GRASP: 多人数の非言語的相互作用における社会的推論の接地を学習する

要旨

社会的相互作用を理解するには、微妙な非言語的合図に基づく推論が必要であるが、現在のマルチモーダル大規模言語モデル（MLLM）は、複数人物が映る動画において誰が誰と相互作用的に関わっているかを特定することにしばしば失敗する。本稿では、高レベルの社会的QAと、視線および指示身振りイベントの詳細な情報を結びつける、大規模な社会的推論データセットGRASPを紹介する。GRASPは、合計749時間に及ぶ46,000本の動画に対して29万組の質問・回答ペアを含み、視線、身振り、および視線・身振り両方の推論にわたる16カテゴリの分類体系に整理されている。また、評価用のGRASP-Benchも併せて提供する。先行研究が単独の手がかりや高レベルの社会的QAのいずれかに焦点を当てていたのに対し、GRASPは、同一性が一貫した視線軌跡、指示身振り、およびそれらを社会的イベントとして合成したものから質問を構築する。さらに、社会的グラウンディング報酬（SGR）を提案する。
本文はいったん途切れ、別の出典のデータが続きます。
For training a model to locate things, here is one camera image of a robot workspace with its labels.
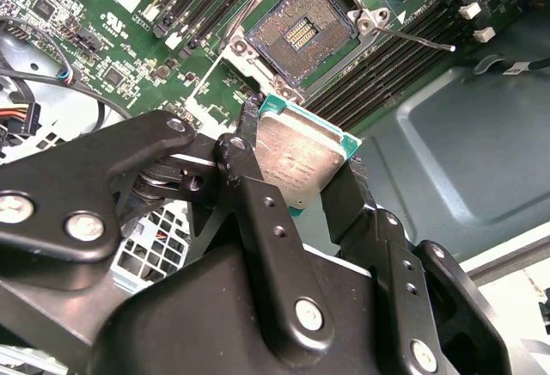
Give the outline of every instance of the black cable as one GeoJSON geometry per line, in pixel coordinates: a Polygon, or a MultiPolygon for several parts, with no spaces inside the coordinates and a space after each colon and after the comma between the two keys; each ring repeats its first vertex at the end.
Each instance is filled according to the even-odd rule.
{"type": "MultiPolygon", "coordinates": [[[[0,65],[5,68],[6,70],[14,70],[11,64],[9,63],[8,59],[2,54],[0,51],[0,65]]],[[[21,96],[23,97],[23,100],[26,102],[35,102],[33,91],[28,87],[28,84],[25,83],[25,80],[21,80],[20,78],[12,78],[12,81],[14,82],[14,85],[17,87],[19,92],[21,93],[21,96]]]]}
{"type": "Polygon", "coordinates": [[[70,66],[69,60],[67,59],[67,57],[65,56],[63,51],[61,51],[61,48],[59,48],[58,43],[55,42],[55,40],[50,35],[48,35],[48,33],[46,31],[43,31],[42,29],[38,28],[36,25],[30,23],[29,21],[25,21],[21,18],[17,18],[17,17],[14,17],[14,16],[0,15],[0,22],[13,22],[13,23],[16,23],[16,24],[25,25],[27,27],[32,28],[34,30],[34,32],[36,32],[42,38],[44,38],[46,41],[48,41],[50,43],[50,45],[55,49],[56,53],[61,58],[61,61],[63,62],[63,65],[64,65],[65,69],[67,71],[70,71],[70,72],[74,73],[72,67],[70,66]]]}
{"type": "Polygon", "coordinates": [[[550,67],[550,58],[544,58],[544,59],[541,59],[540,61],[533,61],[532,63],[529,64],[529,70],[530,71],[534,71],[534,70],[542,70],[543,68],[548,68],[550,67]]]}
{"type": "Polygon", "coordinates": [[[113,111],[120,114],[125,119],[130,119],[131,114],[130,112],[114,102],[113,100],[109,100],[108,98],[104,97],[103,95],[97,94],[95,91],[89,89],[82,83],[74,83],[71,85],[65,85],[63,82],[58,80],[56,77],[49,77],[49,76],[41,76],[39,74],[31,74],[28,72],[21,72],[21,71],[11,71],[6,69],[0,69],[0,76],[3,77],[9,77],[9,78],[19,78],[27,81],[34,81],[36,83],[43,83],[43,84],[49,84],[54,85],[56,87],[63,87],[66,89],[72,89],[79,93],[89,95],[90,97],[94,98],[98,102],[101,102],[105,104],[106,106],[110,107],[113,111]]]}
{"type": "Polygon", "coordinates": [[[105,123],[105,104],[97,102],[97,120],[95,121],[94,128],[90,132],[97,132],[101,126],[105,123]]]}

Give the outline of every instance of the metal lever arm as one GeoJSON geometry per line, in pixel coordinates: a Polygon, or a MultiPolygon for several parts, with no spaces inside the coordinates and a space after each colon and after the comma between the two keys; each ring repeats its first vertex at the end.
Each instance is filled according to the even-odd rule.
{"type": "Polygon", "coordinates": [[[188,124],[155,111],[0,167],[0,198],[21,196],[32,207],[27,218],[0,223],[0,275],[65,290],[96,283],[119,247],[120,184],[194,137],[188,124]],[[70,229],[79,214],[87,217],[70,229]]]}

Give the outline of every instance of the screw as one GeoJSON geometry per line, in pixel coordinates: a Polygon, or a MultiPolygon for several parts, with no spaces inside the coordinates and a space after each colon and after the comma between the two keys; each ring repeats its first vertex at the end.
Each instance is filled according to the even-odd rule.
{"type": "Polygon", "coordinates": [[[34,212],[31,200],[17,194],[0,196],[0,222],[20,223],[27,220],[34,212]]]}
{"type": "Polygon", "coordinates": [[[395,217],[392,213],[386,212],[386,219],[389,223],[393,224],[394,226],[399,224],[399,220],[397,220],[397,217],[395,217]]]}
{"type": "Polygon", "coordinates": [[[412,354],[416,361],[427,372],[435,372],[437,370],[437,360],[431,349],[423,343],[415,339],[411,342],[412,354]]]}
{"type": "Polygon", "coordinates": [[[296,316],[307,330],[319,330],[323,326],[323,314],[316,304],[307,299],[296,302],[296,316]]]}
{"type": "Polygon", "coordinates": [[[247,148],[247,146],[244,145],[244,142],[242,141],[242,139],[240,139],[238,137],[232,137],[230,142],[231,142],[232,145],[234,145],[235,147],[238,147],[241,150],[244,150],[244,149],[247,148]]]}
{"type": "Polygon", "coordinates": [[[166,120],[166,124],[172,130],[175,130],[177,132],[184,132],[186,130],[186,127],[178,119],[168,119],[166,120]]]}
{"type": "Polygon", "coordinates": [[[233,48],[237,54],[242,55],[247,51],[248,46],[246,42],[238,40],[233,44],[233,48]]]}
{"type": "Polygon", "coordinates": [[[436,254],[436,256],[439,259],[444,259],[445,258],[445,252],[443,252],[439,246],[436,246],[435,244],[432,244],[431,249],[433,250],[433,252],[436,254]]]}
{"type": "Polygon", "coordinates": [[[73,214],[65,224],[70,236],[83,242],[91,242],[103,234],[105,226],[100,218],[90,213],[73,214]]]}

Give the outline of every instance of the cable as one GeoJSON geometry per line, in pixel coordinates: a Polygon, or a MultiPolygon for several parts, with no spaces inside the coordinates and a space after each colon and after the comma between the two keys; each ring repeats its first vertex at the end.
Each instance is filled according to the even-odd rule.
{"type": "MultiPolygon", "coordinates": [[[[14,70],[8,59],[0,51],[0,65],[7,70],[14,70]]],[[[14,85],[17,87],[21,93],[23,100],[28,102],[35,102],[33,91],[28,87],[25,80],[20,80],[19,78],[12,78],[14,85]]]]}
{"type": "Polygon", "coordinates": [[[97,102],[97,120],[95,121],[94,127],[90,132],[97,132],[101,126],[105,123],[105,103],[97,102]]]}
{"type": "Polygon", "coordinates": [[[61,51],[61,48],[59,48],[58,43],[55,42],[55,40],[50,35],[48,35],[47,32],[45,32],[45,31],[41,30],[40,28],[38,28],[37,26],[31,24],[29,21],[25,21],[25,20],[22,20],[21,18],[17,18],[17,17],[14,17],[14,16],[0,15],[0,22],[14,22],[16,24],[25,25],[27,27],[30,27],[37,34],[40,34],[40,36],[42,38],[47,40],[50,43],[50,45],[52,45],[52,47],[55,49],[56,53],[59,55],[59,57],[61,58],[61,61],[63,62],[64,68],[65,68],[65,73],[64,73],[64,76],[60,77],[60,78],[63,78],[66,83],[70,83],[70,81],[72,80],[72,76],[74,75],[74,71],[73,71],[72,67],[70,66],[70,62],[67,59],[67,57],[65,56],[65,54],[63,53],[63,51],[61,51]]]}
{"type": "Polygon", "coordinates": [[[0,76],[3,77],[9,77],[9,78],[20,78],[27,81],[34,81],[36,83],[43,83],[43,84],[49,84],[49,85],[55,85],[57,87],[63,87],[66,89],[72,89],[74,91],[77,91],[79,93],[88,95],[98,102],[101,102],[105,104],[106,106],[110,107],[112,110],[114,110],[116,113],[120,114],[125,119],[130,119],[131,114],[130,112],[114,102],[113,100],[109,100],[108,98],[97,94],[95,91],[89,89],[82,83],[74,83],[72,85],[65,85],[62,81],[58,80],[55,77],[49,77],[49,76],[41,76],[38,74],[31,74],[28,72],[21,72],[21,71],[12,71],[12,70],[5,70],[0,68],[0,76]]]}
{"type": "Polygon", "coordinates": [[[533,61],[531,64],[529,64],[529,70],[542,70],[543,68],[550,67],[550,58],[544,58],[539,61],[533,61]]]}
{"type": "Polygon", "coordinates": [[[434,50],[442,50],[442,51],[449,51],[449,52],[456,51],[456,46],[450,46],[449,44],[438,44],[436,42],[427,40],[426,38],[417,37],[416,35],[405,34],[405,33],[402,33],[401,31],[394,31],[393,29],[389,29],[389,28],[376,27],[376,29],[381,33],[393,35],[394,37],[397,37],[397,38],[403,38],[405,40],[418,42],[419,44],[422,44],[423,46],[428,46],[429,48],[433,48],[434,50]]]}

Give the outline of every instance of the green circuit board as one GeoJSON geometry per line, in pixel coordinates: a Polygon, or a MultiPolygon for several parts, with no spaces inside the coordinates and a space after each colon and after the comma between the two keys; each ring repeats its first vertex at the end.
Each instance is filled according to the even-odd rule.
{"type": "MultiPolygon", "coordinates": [[[[244,77],[232,64],[222,60],[213,68],[199,92],[190,101],[188,97],[217,60],[220,41],[228,25],[251,0],[233,1],[229,10],[217,18],[216,25],[206,38],[186,56],[180,55],[180,49],[192,38],[193,33],[183,35],[177,44],[167,44],[169,34],[160,38],[155,35],[158,18],[151,19],[146,14],[147,8],[154,1],[0,0],[0,15],[27,19],[53,35],[78,70],[81,81],[128,108],[133,115],[156,108],[170,108],[197,128],[203,125],[229,127],[238,115],[243,100],[259,89],[253,77],[244,77]],[[97,49],[90,52],[83,49],[82,44],[77,44],[75,29],[93,35],[97,49]]],[[[201,4],[204,6],[205,1],[192,0],[189,9],[193,11],[201,4]]],[[[214,14],[227,1],[216,0],[200,15],[207,19],[208,15],[214,14]]],[[[279,1],[263,0],[244,19],[244,28],[249,30],[279,1]]],[[[360,3],[365,9],[388,8],[388,27],[399,29],[421,15],[431,1],[360,0],[360,3]]],[[[488,10],[491,24],[497,31],[521,12],[519,0],[479,1],[488,10]]],[[[46,44],[34,38],[30,30],[19,27],[8,30],[18,38],[27,39],[52,53],[46,44]]],[[[375,51],[385,38],[381,35],[365,50],[365,55],[375,51]]],[[[320,78],[356,45],[352,41],[345,46],[347,48],[324,58],[304,80],[305,84],[320,78]]],[[[327,80],[317,91],[322,92],[348,71],[349,67],[327,80]]]]}
これは、これらの社会的イベントを利用して、各相互作用に関与する参与者をモデルに推論させる学習信号である。実験により、SGRは関連する社会的動画QAベンチマークでのゼロショット性能を維持しつつ、GRASP-Benchの性能を向上させることが示された。

English

Understanding social interactions requires reasoning over subtle non-verbal cues, yet current multimodal large language models (MLLMs) often fail to identify who interacts with whom in multi-person videos. We introduce GRASP, a large-scale social reasoning dataset that connects high-level social QA with fine-grained gaze and deictic gesture events. GRASP contains 290K question--answer pairs over 46K videos totaling 749 hours, organized by a 16-category taxonomy spanning gaze, gesture, and joint gaze--gesture reasoning, together with GRASP-Bench for evaluation. Unlike prior resources that focus on either isolated cues or high-level social QA, GRASP builds questions from identity-consistent gaze trajectories, deictic gestures, and their joint compositions into social events. Moreover, we propose Social Grounding Reward (SGR), a learning signal that uses these social events to encourage models to reason about the participants involved in each interaction. Experiments show that SGR improves performance on GRASP-Bench while maintaining zero-shot performance on related social video QA benchmarks.